> [Work to be completed]: All lines in the records that carry the string "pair" are to be shown.

> [Dataset records]:

----

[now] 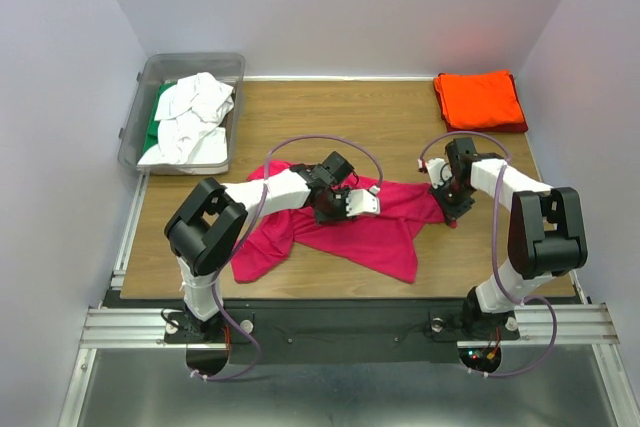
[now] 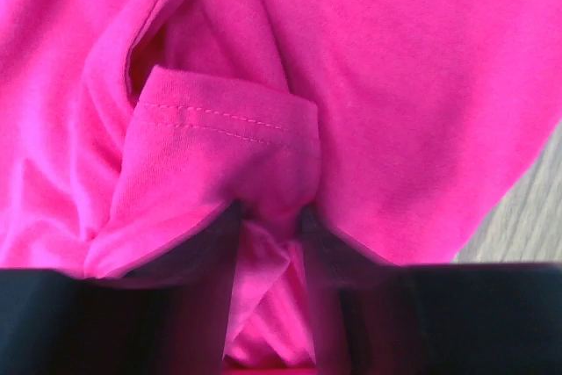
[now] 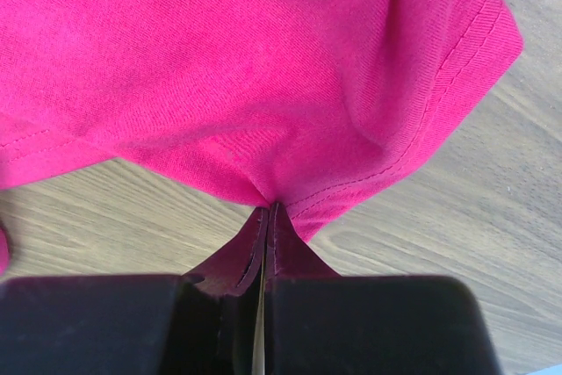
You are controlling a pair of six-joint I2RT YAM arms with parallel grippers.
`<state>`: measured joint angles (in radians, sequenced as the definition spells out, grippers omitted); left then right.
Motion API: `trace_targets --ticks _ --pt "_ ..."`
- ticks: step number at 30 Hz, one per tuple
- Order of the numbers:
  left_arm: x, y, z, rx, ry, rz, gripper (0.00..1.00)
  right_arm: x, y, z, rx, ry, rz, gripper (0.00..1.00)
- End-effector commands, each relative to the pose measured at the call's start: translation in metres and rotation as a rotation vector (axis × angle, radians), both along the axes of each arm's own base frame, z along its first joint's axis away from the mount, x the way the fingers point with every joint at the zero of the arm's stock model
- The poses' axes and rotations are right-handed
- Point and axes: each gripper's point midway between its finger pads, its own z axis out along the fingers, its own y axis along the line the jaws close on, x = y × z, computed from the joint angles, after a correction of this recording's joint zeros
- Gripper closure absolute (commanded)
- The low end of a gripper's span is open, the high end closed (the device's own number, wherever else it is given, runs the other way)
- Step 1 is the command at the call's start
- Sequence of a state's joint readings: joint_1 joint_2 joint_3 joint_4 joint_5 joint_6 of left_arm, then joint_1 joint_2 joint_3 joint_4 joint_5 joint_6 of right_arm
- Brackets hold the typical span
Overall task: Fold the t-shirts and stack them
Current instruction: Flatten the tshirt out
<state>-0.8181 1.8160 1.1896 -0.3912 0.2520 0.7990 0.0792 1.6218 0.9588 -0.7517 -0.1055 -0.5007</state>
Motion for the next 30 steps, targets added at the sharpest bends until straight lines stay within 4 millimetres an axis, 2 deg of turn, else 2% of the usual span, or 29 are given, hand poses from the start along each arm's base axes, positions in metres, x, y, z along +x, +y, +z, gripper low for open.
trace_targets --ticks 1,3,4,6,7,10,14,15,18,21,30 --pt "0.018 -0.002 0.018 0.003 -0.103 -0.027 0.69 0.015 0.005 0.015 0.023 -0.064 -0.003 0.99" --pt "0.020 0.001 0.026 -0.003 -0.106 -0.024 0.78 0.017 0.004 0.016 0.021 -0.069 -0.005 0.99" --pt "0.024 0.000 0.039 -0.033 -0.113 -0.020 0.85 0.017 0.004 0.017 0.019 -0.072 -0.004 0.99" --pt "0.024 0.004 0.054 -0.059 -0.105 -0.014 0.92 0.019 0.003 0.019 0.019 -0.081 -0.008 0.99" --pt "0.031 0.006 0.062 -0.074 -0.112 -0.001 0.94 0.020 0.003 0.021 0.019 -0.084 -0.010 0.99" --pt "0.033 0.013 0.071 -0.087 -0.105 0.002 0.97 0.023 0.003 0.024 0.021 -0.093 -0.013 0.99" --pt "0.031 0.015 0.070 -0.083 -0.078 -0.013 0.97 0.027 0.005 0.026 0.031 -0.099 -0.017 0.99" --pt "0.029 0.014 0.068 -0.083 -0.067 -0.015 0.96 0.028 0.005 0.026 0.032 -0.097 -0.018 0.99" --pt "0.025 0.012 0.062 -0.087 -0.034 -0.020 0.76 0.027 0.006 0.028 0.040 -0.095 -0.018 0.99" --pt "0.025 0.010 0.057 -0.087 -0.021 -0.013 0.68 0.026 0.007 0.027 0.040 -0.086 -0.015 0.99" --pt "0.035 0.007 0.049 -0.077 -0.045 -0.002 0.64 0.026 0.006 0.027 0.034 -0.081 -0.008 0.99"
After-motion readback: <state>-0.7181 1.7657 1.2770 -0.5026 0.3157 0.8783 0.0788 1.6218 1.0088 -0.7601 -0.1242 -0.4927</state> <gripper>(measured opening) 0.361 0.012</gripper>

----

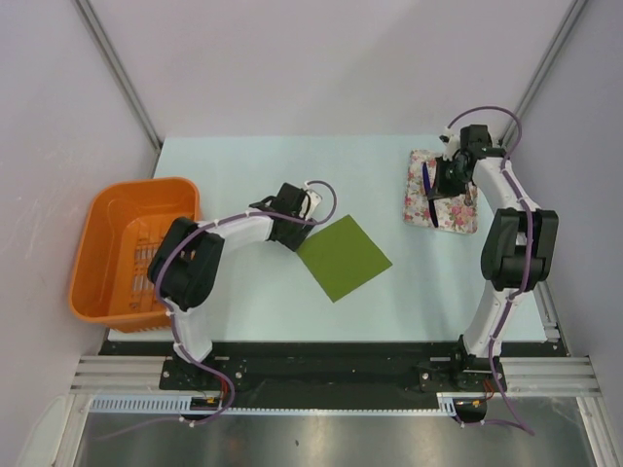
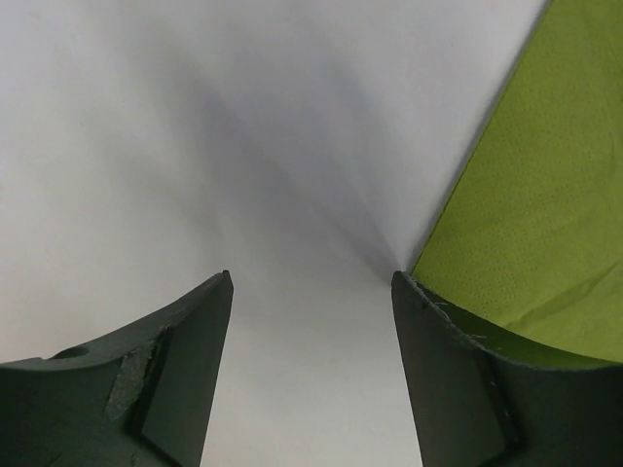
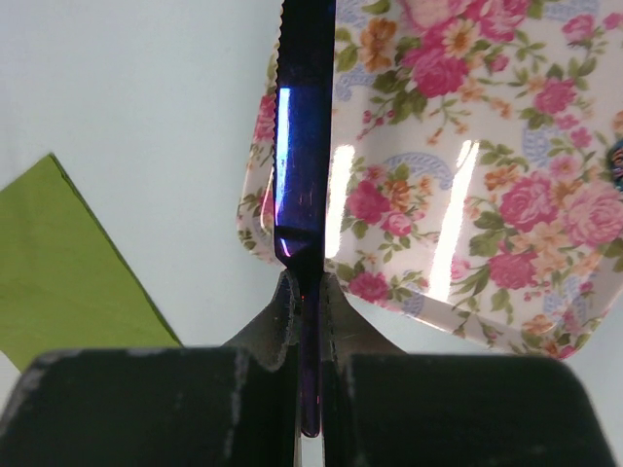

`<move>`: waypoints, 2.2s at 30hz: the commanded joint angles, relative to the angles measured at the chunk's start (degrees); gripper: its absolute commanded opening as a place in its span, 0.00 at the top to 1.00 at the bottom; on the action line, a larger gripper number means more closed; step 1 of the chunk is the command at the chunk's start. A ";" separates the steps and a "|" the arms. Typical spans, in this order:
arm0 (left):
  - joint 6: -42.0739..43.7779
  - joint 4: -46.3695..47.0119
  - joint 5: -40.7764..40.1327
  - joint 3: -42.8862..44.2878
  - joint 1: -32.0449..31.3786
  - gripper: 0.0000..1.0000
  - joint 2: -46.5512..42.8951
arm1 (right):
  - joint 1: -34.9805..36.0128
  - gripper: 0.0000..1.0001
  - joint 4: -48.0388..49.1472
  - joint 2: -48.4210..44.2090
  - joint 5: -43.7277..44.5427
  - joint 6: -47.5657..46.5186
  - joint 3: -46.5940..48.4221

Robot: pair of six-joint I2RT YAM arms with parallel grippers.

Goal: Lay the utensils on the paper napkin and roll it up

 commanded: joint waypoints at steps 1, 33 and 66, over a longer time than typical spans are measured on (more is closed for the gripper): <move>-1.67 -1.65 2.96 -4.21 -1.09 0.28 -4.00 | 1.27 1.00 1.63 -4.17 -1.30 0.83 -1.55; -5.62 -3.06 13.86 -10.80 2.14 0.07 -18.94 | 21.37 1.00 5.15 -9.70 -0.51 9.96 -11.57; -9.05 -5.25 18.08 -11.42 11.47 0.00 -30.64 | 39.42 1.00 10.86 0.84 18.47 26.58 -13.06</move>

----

> [Result for this task]:
You are controlling a pair of six-joint I2RT YAM arms with parallel grippers.
Robot: pair of six-joint I2RT YAM arms with parallel grippers.

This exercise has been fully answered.